Welcome Prof. Dr. Ziawasch Abedjan

New Chair for Information Integration and Data Cleansing

As of March 1, 2024, BIFOLD welcomes a new Research Group Lead in Berlin: Prof. Dr. Ziawasch Abedjan heads the new chair for Data Integration and Data Preparation. In particular, he develops new algorithms for the automatic preparation, extraction, and cleaning of datasets for data science workflows. With this addition, BIFOLD now has 11 research groups and around 120 scientific staff members. Another new Professor will start in June, and two BIFOLD groups at the Charité – Universitätsmedizin Berlin are in the process of being established.
“I am very happy to return to Berlin and to join BIFOLD as a research group lead,” said the 37 years old scientist, who completed his doctorate at the Hasso-Plattner-Institute in Potsdam in 2014, spent two years at MIT as a Postdoc, and then served as a junior professor at TU Berlin from 2016 to 2020. Before his move to BIFOLD Ziawasch Abedjan chaired the databases and information systems group as a full professor at Leibniz Universität Hannover.
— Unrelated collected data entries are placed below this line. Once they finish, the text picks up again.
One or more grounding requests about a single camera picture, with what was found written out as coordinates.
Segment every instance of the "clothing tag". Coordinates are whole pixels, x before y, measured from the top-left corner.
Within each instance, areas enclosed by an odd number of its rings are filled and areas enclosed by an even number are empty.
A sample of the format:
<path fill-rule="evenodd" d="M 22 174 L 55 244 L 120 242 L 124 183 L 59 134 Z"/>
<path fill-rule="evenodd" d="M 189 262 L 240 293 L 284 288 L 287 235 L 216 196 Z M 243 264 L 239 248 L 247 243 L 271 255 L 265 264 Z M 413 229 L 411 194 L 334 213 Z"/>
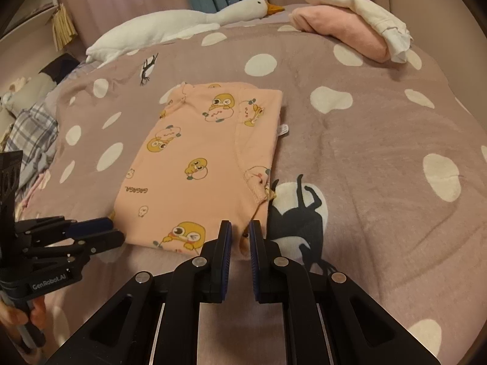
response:
<path fill-rule="evenodd" d="M 277 127 L 278 136 L 282 136 L 283 134 L 286 134 L 288 131 L 289 131 L 289 126 L 286 124 Z"/>

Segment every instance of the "tassel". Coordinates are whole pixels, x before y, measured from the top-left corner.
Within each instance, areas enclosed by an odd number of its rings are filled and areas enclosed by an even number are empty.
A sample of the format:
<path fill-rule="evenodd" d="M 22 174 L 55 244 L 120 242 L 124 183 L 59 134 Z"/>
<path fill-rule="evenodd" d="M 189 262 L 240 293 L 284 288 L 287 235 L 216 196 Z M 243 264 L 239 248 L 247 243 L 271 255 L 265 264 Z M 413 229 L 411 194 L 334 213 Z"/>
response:
<path fill-rule="evenodd" d="M 68 45 L 77 35 L 72 20 L 69 17 L 64 4 L 53 15 L 53 38 L 56 51 L 60 51 Z"/>

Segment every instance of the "wall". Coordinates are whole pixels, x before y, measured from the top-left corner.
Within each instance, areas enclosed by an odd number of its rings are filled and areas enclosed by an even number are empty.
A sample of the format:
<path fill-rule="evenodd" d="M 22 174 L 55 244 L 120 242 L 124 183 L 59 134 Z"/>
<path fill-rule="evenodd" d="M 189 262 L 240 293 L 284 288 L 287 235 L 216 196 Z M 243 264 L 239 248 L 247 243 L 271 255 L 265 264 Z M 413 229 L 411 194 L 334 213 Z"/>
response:
<path fill-rule="evenodd" d="M 487 130 L 487 38 L 467 6 L 462 0 L 390 0 L 390 5 Z"/>
<path fill-rule="evenodd" d="M 8 48 L 0 47 L 0 95 L 15 79 L 32 77 L 61 53 L 55 50 L 50 21 L 9 43 Z"/>

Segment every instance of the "white stuffed goose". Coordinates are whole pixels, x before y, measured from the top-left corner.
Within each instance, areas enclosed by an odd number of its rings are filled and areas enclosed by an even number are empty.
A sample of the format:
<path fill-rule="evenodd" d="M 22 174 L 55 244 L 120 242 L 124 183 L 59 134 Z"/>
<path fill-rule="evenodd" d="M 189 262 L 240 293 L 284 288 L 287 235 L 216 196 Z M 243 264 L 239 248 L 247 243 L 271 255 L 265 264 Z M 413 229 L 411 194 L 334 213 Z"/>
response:
<path fill-rule="evenodd" d="M 261 19 L 283 11 L 283 7 L 265 0 L 242 0 L 217 13 L 204 13 L 187 9 L 173 9 L 149 13 L 133 18 L 103 34 L 86 50 L 87 63 L 112 62 L 127 52 L 149 47 L 175 38 L 190 37 L 220 26 Z"/>

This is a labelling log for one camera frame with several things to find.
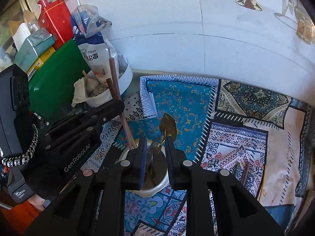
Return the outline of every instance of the cardboard box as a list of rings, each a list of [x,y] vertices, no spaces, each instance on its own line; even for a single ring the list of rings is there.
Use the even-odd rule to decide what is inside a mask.
[[[50,47],[35,61],[34,64],[32,64],[32,66],[26,73],[29,74],[33,70],[33,68],[35,68],[36,70],[40,69],[41,66],[50,58],[50,56],[54,54],[54,52],[55,49],[53,47]]]
[[[41,28],[25,39],[14,63],[27,72],[32,64],[54,43],[55,41],[47,29]]]

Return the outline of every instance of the teal box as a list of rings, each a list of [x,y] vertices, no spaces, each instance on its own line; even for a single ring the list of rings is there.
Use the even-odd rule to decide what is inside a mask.
[[[54,43],[55,40],[47,29],[41,28],[25,39],[20,50],[16,54],[14,63],[24,72],[27,72],[38,57],[40,57]]]

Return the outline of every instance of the patterned tablecloth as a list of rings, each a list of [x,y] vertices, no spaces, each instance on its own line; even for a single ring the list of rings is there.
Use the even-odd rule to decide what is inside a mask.
[[[311,106],[236,82],[175,75],[141,77],[140,96],[125,102],[129,110],[134,107],[133,120],[149,117],[129,123],[135,139],[145,134],[160,140],[160,119],[164,112],[171,114],[178,127],[175,147],[202,168],[232,171],[239,162],[240,180],[249,162],[245,187],[286,228],[308,182],[315,133]],[[126,146],[120,128],[116,121],[105,125],[103,143],[83,169],[98,170],[107,153],[119,157],[114,152]],[[150,198],[127,191],[125,235],[182,235],[186,213],[185,191],[168,186]]]

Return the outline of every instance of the metal screw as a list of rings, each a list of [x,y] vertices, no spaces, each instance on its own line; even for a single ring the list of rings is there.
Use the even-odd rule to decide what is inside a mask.
[[[230,172],[228,170],[226,170],[226,169],[222,169],[222,170],[220,170],[220,174],[222,176],[228,176],[230,174]]]
[[[191,160],[185,160],[183,161],[183,165],[186,166],[186,167],[190,167],[193,165],[192,161]]]
[[[93,170],[85,170],[83,171],[83,176],[91,176],[93,174]]]
[[[123,160],[120,165],[122,165],[123,167],[128,167],[130,165],[130,161],[128,160]]]

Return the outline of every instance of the yellow box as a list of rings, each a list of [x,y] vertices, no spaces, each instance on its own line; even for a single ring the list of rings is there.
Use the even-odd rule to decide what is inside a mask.
[[[47,59],[50,58],[52,54],[54,54],[55,49],[53,47],[50,47],[48,50],[46,50],[35,62],[32,64],[32,66],[27,71],[27,74],[29,74],[33,68],[36,70],[40,69],[42,65],[47,61]]]

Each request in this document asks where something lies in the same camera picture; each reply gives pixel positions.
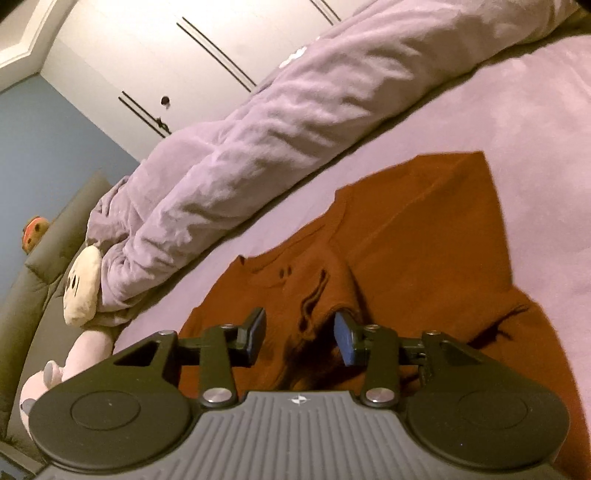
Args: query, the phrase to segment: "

Special lectures on Data Science for computer science students as well as non-STEM students

“My core area is information integration and data preparation. Our research is thematically positioned right at the interface between data processing, machine learning, and knowledge discovery, ideally complementing my colleagues at BIFOLD,” Ziawasch Abedjan stated. “For different data from various sources to be usefully utilized in an application, all data must first be standardized. A simple example would be merging different Excel tables with e.g. personal data. Typically, for instance, umlauts are written differently, the order of data changes, there are errors in the tables, etc. In research, often hundreds of thousands of data points need to be standardized. This is still largely done manually today. Most data scientists claim to spend 60-80% of their time on cleaning and transforming data, next to data discovery and extraction. Also, most data scientists admit that this is the least enjoyable task in their pipeline. So far, we focused on data cleaning that aims at identifying data inconsistencies and errors and correcting them. We worked on approaches to reduce the human effort in data cleaning. Data cleaning is a tedious preprocessing step in the vast majority of data science applications. Our solutions make use of historical data and novel application of machine learning techniques to reduce the user effort in this regard. In Berlin we will be working on automating and accelerating data cleaning and other integration tasks, including data discovery and data resolution, for the scale of large data lakes. ”
For structured data for defined applications, initial successes have already been achieved. It becomes much more complicated when merging DNA-sequence data, laboratory results, or computer code data. In addition, the future will increasingly involve developing models that merge data for arbitrary applications and autonomously learn the requirements for each new application. “Despite all the progress in this area, in the foreseeable future automatic data preparation and integration will not work without some manual post-processing of the data,” said the data expert.

Ziawasch Abedjan currently supervises six doctoral students who are moving with him to Berlin. In teaching, he will offer a lecture on data integration as well as a foundational lectures on Data Science for computer science students as well as other non-STEM students. “As more and more sciences use large datasets, it is important to me to also familiarize scientists from non-STEM fields with these fundamentals. This lecture will therefore be aimed as well at students from non-STEM fields as computer scientists.”